Sekedar ilustrasi, Pergub 30 tahun 2021, tentang perubahan atas Peraturan Gubernur Sumatera Barat Nomor 21 Tahun 2018, tentang Penyebarluasan Informasi Penyelenggaraan Pemerintah di Lingkungan Pemerintah Provinsi Sumatera Barat. Pergub itu, menjadi syarat untuk media yang berlangganan (kerjasama publikasi-red) di kantor gubernur. Bahkan, menjadi acuan bagi kabupaten dan kota lainnya di Sumatera Barat.

Pedih, perih Pergub membuat rekan-rekan media makin merana. Kalaupun Gubernur Sumbar pernah berkata, ia kurang dukungan dari media, jarang media mempromosikan dirinya. Pernahkah terpikir, bagaimana juga keluhan media dikebiri menjadi mitra Pemrov Sumbar? Kalaupun mereka memberitakan, untuk apa? Apakah ada take and give-nya? Tak ada makan siang yang gratis.

BACA JUGA: KPK Ingatkan Mahyeldi Hindari Perbuatan Kategori Gratifikasi

Pergub dimaksud mensyaratkan media yang berlangganan di Pemrov Sumbar, harus terdaftar di Dewan Pers. Sementara, syarat untuk terdaftar di Dewan Pers, Pemimpin Redaksi/Penanggungjawab harus  lUji Kompetisi Wartawan (UKW) Utama dan bejibun lagi kelengkapan yang musti dipenuhi, tak cukup semata akta pendirian perusahaan pers dan SK Kemenkumham. Nah, kondisinya saat ini, rekan rekan media yang sudah lama terbit ataupun yang baru, masih banyak belum memenuhi syarat permintaan Pergub.

Alhasil, mereka hanya bisa gigit jari. Padahal, media mereka legal, Perseroan Terbatas dan Berbadan Hukum. Kejam, cara naif mengkebiri media. Sementara, nafas kehidupan dari media dan wartawan yang paling utama ya dari berlangganan dan iklan.
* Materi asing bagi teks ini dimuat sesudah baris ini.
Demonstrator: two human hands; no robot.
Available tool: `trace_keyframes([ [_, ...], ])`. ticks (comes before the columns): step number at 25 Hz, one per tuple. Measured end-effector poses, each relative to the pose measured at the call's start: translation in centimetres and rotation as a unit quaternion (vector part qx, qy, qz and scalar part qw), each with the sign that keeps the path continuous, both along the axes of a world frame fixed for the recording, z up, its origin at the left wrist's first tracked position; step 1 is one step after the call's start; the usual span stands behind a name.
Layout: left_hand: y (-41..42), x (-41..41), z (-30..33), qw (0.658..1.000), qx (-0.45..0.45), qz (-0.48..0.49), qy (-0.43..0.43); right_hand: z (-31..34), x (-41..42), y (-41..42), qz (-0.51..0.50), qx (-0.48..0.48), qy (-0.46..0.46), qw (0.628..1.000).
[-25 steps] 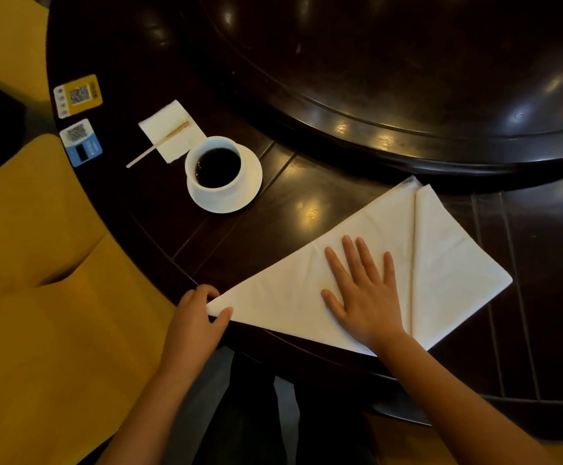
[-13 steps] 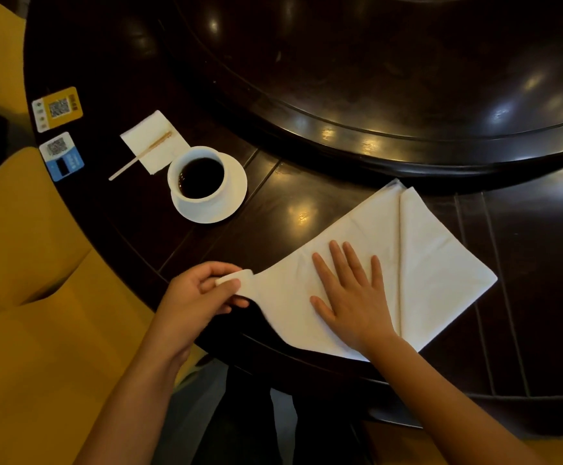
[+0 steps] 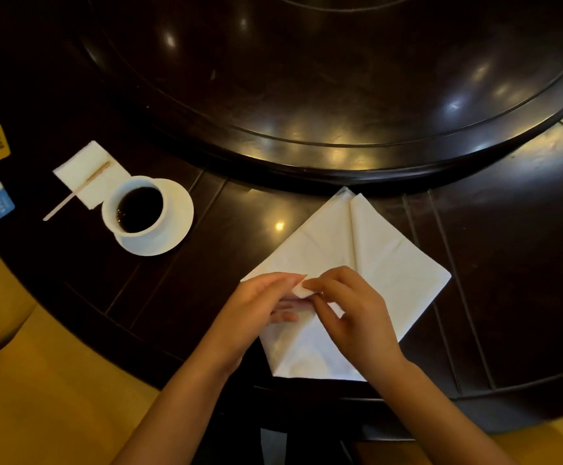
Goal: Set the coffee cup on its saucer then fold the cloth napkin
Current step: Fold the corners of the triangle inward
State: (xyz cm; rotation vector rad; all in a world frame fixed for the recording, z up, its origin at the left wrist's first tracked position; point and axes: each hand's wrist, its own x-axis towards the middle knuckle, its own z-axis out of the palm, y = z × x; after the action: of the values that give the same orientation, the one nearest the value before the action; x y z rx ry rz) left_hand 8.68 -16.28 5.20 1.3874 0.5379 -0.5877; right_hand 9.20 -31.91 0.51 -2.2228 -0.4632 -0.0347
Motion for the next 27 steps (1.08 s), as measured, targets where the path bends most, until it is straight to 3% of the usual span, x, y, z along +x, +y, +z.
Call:
trace_keyframes([
  [2,-0.8,0.3,-0.6,0.997,0.052,0.013,-0.058,0.6,2.0,-1.3,-0.043,0.071,0.111,0.990],
  [3,-1.1,0.3,-1.3,0.986,0.121,0.012,-0.112,0.6,3.5,-2.0,-0.062,0.082,0.157,0.982],
  [6,-1.6,0.7,-4.0,0.890,0.332,-0.065,-0.306,0.7,8.1,-3.8,-0.066,0.043,0.203,0.976],
  [8,-1.7,0.9,-6.0,0.824,0.388,-0.130,-0.393,0.6,10.6,-4.2,-0.057,0.009,0.204,0.977],
  [11,-2.6,1.3,-8.1,0.751,0.428,-0.198,-0.462,-0.6,13.4,-4.2,-0.044,-0.071,0.160,0.984],
  [15,-4.2,1.6,-10.3,0.681,0.516,-0.325,-0.406,-2.8,14.8,-3.7,-0.051,-0.175,0.029,0.983],
  [19,-4.6,1.2,-12.0,0.666,0.577,-0.343,-0.324,-3.7,13.6,-3.3,-0.083,-0.180,-0.070,0.978],
  [21,-4.9,1.1,-12.2,0.662,0.593,-0.334,-0.313,-4.3,12.5,-3.4,-0.030,-0.201,-0.132,0.970],
  [24,-5.4,1.4,-12.2,0.658,0.607,-0.327,-0.304,-5.7,11.6,-3.6,0.141,-0.322,-0.088,0.932],
  [27,-3.6,1.6,-12.3,0.661,0.611,-0.322,-0.292,-6.8,12.2,-3.9,0.163,-0.372,-0.026,0.913],
])
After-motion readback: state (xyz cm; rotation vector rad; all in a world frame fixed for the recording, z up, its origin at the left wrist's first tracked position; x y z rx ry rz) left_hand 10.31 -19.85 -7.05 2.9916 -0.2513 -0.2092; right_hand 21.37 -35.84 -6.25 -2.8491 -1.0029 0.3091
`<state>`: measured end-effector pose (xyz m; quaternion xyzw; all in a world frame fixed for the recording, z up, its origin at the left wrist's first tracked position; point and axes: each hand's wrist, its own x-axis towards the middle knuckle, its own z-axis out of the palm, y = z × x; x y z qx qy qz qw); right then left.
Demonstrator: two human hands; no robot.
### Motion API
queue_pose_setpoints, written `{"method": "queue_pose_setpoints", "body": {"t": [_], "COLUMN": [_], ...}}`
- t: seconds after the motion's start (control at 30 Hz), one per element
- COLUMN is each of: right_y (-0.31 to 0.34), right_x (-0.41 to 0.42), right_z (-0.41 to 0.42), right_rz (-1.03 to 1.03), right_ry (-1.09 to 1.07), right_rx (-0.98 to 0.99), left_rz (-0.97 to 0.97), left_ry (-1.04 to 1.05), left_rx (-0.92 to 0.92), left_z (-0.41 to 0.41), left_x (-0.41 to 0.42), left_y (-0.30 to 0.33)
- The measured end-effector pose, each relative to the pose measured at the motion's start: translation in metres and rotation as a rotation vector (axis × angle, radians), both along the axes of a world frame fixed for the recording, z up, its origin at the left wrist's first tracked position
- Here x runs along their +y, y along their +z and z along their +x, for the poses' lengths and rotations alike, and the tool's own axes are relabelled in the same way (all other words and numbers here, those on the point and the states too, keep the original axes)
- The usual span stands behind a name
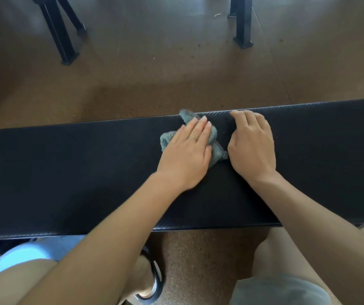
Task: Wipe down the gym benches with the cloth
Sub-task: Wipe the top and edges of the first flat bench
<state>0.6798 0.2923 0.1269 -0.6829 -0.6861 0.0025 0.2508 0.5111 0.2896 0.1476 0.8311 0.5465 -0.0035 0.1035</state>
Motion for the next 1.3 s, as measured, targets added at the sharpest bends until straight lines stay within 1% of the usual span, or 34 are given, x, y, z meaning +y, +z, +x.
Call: {"method": "queue_pose_setpoints", "body": {"t": [0.07, 0.17, 0.27, 0.33, 0.4, 0.5, 0.57, 0.7, 0.9, 1.0, 1.1, 1.2, 1.3], "right_y": [-0.001, -0.005, -0.006, -0.006, -0.005, 0.001, 0.006, 0.003, 0.0, 0.0, 0.001, 0.003, 0.001], "right_x": [0.002, 0.005, 0.006, 0.006, 0.005, 0.007, 0.008, -0.003, 0.007, 0.015, 0.019, 0.02, 0.018], "right_z": [0.001, 0.001, 0.001, 0.004, 0.008, 0.022, 0.04, 0.062, 0.052, 0.053, 0.055, 0.056, 0.057], "right_rz": [0.009, 0.052, 0.065, 0.05, 0.025, -0.031, -0.097, -0.169, -0.094, -0.079, -0.049, -0.05, -0.062], "right_ry": [-0.016, -0.017, -0.036, -0.044, -0.023, 0.033, 0.043, 0.067, -0.018, -0.024, -0.036, -0.023, -0.009], "right_rx": [-0.025, -0.047, -0.048, -0.039, -0.031, -0.088, -0.124, -0.13, -0.141, -0.123, -0.091, -0.072, -0.063], "left_rz": [-0.035, -0.02, 0.006, 0.052, 0.023, -0.021, -0.021, -0.023, -0.025, 0.0, 0.006, -0.047, -0.032], "left_ry": [0.032, 0.101, 0.137, 0.118, 0.091, 0.03, 0.015, -0.013, 0.018, 0.068, 0.041, -0.013, -0.05], "left_rx": [-0.009, 0.008, 0.039, -0.003, -0.021, 0.019, 0.035, 0.016, -0.008, 0.033, 0.026, 0.03, 0.061], "left_z": [0.011, 0.03, 0.037, 0.034, 0.03, 0.029, 0.03, 0.032, 0.059, 0.074, 0.073, 0.062, 0.06], "left_x": [0.032, 0.07, 0.078, 0.06, 0.027, -0.026, -0.04, -0.011, 0.054, 0.073, 0.045, -0.02, -0.073], "left_y": [-0.003, -0.005, -0.001, -0.001, 0.002, 0.009, 0.008, 0.003, -0.003, -0.001, 0.004, 0.01, 0.01]}}
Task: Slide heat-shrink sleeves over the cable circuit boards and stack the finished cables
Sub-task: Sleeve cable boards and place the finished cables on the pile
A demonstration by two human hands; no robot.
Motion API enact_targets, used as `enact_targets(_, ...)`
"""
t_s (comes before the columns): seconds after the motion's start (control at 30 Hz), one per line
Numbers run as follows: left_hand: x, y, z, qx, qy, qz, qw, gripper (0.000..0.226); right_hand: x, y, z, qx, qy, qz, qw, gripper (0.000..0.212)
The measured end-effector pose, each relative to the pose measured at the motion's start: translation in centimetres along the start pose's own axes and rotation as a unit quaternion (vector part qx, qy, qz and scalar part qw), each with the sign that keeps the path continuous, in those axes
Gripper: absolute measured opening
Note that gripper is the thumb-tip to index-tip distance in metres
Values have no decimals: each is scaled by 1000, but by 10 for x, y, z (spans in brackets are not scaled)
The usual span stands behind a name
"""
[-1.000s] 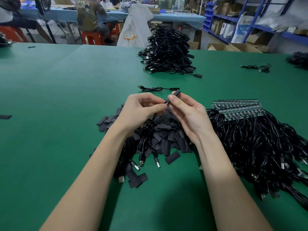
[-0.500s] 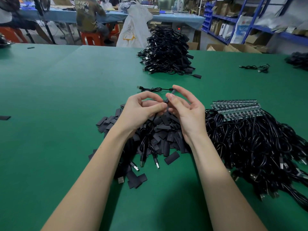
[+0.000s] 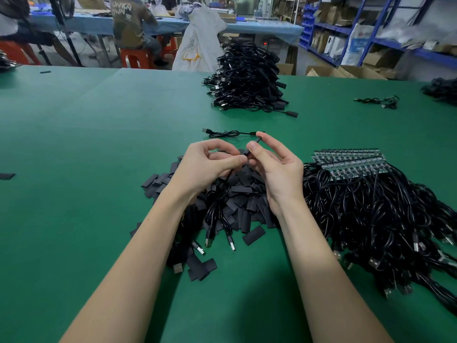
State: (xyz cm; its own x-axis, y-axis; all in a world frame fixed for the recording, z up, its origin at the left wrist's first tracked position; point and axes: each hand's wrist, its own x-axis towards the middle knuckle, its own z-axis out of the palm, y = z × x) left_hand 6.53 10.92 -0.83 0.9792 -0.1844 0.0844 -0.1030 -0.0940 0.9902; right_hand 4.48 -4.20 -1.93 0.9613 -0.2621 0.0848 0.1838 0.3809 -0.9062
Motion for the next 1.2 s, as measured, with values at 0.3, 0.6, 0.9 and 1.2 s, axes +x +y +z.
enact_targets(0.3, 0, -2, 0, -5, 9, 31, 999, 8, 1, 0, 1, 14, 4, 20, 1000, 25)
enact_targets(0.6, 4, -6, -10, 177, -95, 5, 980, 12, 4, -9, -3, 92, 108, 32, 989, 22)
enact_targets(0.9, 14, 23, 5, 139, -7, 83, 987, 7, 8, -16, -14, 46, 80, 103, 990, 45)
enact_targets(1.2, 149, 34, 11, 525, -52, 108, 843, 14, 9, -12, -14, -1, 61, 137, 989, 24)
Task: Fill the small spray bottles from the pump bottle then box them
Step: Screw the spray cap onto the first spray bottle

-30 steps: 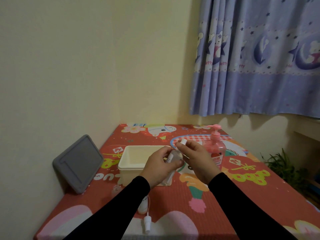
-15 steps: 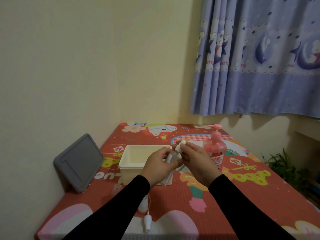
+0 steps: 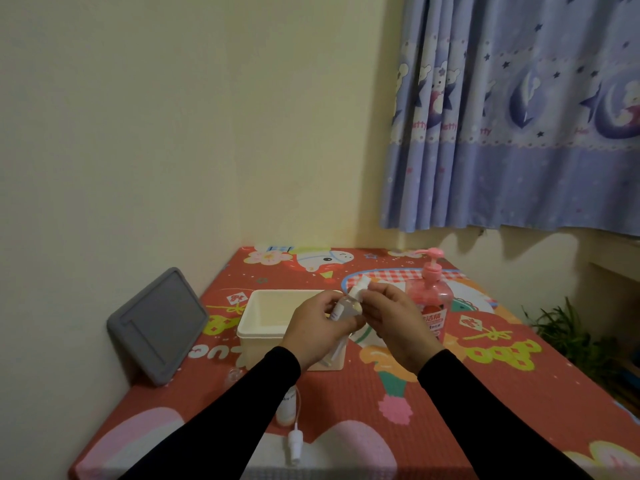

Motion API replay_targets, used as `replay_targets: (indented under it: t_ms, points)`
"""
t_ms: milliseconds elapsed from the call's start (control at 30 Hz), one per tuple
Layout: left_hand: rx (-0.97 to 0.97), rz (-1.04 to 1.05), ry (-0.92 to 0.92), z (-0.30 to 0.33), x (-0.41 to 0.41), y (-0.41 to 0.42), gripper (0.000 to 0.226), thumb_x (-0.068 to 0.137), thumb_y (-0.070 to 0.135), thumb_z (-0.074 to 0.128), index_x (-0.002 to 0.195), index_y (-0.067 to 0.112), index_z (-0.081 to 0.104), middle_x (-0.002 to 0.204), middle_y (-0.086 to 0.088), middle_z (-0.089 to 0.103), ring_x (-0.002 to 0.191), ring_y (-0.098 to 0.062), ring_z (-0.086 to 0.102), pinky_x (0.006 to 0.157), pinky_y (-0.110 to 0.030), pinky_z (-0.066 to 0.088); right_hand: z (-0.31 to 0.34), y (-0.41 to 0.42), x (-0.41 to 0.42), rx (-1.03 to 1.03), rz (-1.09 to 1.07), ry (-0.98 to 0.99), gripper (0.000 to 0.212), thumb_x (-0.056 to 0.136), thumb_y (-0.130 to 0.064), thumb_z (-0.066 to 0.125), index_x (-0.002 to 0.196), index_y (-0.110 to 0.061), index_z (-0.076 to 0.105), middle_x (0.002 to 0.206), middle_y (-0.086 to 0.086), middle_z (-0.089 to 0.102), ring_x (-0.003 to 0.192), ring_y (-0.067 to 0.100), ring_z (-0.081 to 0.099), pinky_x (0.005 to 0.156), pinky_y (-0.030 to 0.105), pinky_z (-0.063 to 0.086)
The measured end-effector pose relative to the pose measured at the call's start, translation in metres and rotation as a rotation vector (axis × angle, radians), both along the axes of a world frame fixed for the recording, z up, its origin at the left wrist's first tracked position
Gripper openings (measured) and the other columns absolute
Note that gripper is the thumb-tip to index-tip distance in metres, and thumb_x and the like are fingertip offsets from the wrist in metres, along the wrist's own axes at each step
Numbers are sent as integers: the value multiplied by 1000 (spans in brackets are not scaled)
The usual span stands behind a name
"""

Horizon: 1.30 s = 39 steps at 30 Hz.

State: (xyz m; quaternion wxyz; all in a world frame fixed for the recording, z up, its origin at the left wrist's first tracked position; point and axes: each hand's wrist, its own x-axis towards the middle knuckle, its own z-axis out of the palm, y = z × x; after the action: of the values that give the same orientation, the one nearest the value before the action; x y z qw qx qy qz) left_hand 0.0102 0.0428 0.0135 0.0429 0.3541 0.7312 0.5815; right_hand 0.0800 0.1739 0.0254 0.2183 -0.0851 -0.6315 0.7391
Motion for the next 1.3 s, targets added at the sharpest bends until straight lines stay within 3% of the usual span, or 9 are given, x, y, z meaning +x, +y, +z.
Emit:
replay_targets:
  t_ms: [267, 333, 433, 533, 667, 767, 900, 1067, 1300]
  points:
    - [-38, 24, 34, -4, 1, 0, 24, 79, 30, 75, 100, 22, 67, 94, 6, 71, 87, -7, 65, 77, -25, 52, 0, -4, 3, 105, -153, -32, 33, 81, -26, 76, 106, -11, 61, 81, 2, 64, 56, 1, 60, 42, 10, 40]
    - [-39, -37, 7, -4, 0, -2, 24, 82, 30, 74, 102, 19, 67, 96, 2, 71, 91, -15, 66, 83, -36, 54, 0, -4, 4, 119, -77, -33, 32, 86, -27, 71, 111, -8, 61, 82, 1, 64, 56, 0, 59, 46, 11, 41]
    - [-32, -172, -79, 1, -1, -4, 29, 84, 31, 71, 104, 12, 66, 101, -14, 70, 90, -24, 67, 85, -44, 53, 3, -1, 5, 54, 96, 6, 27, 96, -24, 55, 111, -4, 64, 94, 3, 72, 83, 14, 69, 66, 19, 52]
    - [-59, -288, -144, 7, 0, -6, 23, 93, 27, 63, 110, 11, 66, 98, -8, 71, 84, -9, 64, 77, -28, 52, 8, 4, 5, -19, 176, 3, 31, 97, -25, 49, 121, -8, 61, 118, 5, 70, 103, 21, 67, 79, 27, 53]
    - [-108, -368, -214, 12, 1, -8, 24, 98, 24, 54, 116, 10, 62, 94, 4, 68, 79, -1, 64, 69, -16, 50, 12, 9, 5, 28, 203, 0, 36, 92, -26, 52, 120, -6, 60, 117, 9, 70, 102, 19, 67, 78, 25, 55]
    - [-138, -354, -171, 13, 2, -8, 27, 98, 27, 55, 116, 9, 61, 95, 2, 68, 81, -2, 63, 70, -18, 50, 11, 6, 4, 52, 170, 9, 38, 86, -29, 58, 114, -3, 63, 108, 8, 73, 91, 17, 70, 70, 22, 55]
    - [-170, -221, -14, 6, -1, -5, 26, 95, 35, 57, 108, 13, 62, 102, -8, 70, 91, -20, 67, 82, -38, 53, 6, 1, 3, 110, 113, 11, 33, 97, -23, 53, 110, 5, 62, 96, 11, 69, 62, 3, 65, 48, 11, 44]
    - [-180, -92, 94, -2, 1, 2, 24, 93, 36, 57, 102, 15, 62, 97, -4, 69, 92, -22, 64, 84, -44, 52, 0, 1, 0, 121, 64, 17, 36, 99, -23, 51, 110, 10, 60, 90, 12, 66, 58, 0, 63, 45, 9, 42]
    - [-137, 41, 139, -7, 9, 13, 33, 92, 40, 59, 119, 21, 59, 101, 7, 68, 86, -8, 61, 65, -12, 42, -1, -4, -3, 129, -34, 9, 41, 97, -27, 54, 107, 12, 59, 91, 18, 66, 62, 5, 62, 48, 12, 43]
Sekarang mereka dikebiri berlangganan berdalih Pergub. Pantaskah, seorang gubernur berkata, kurang dipromosikan?

BACA JUGA: Jatim dan Surabaya Sudah Biasa Penerbitan Buku oleh Sponsor

Tak pernahkah terpikirkan, Pemrov Sumbar menutup ruang gerak media. Mirisnya, di saat Pemrov Sumbar mengkebiri gerakan media, mereka membuat buku bergaya media. Itu terlihat dari proposal dan cara mereka minta iklan mirip sebuah media. Ada nilai harga terhadap iklan yang mau dipasang. Kisaran Rp8 juta sampai Rp20 juta. 

Dengan mudahnya, mereka mendapatkan kerjasama berupa iklan, hanya bermodal tanda tangan dan kop surat. Tak perlu perusahaan dan badan hukum. Tak perlu memenuhi persyaratan terdaftar di Dewan Pers.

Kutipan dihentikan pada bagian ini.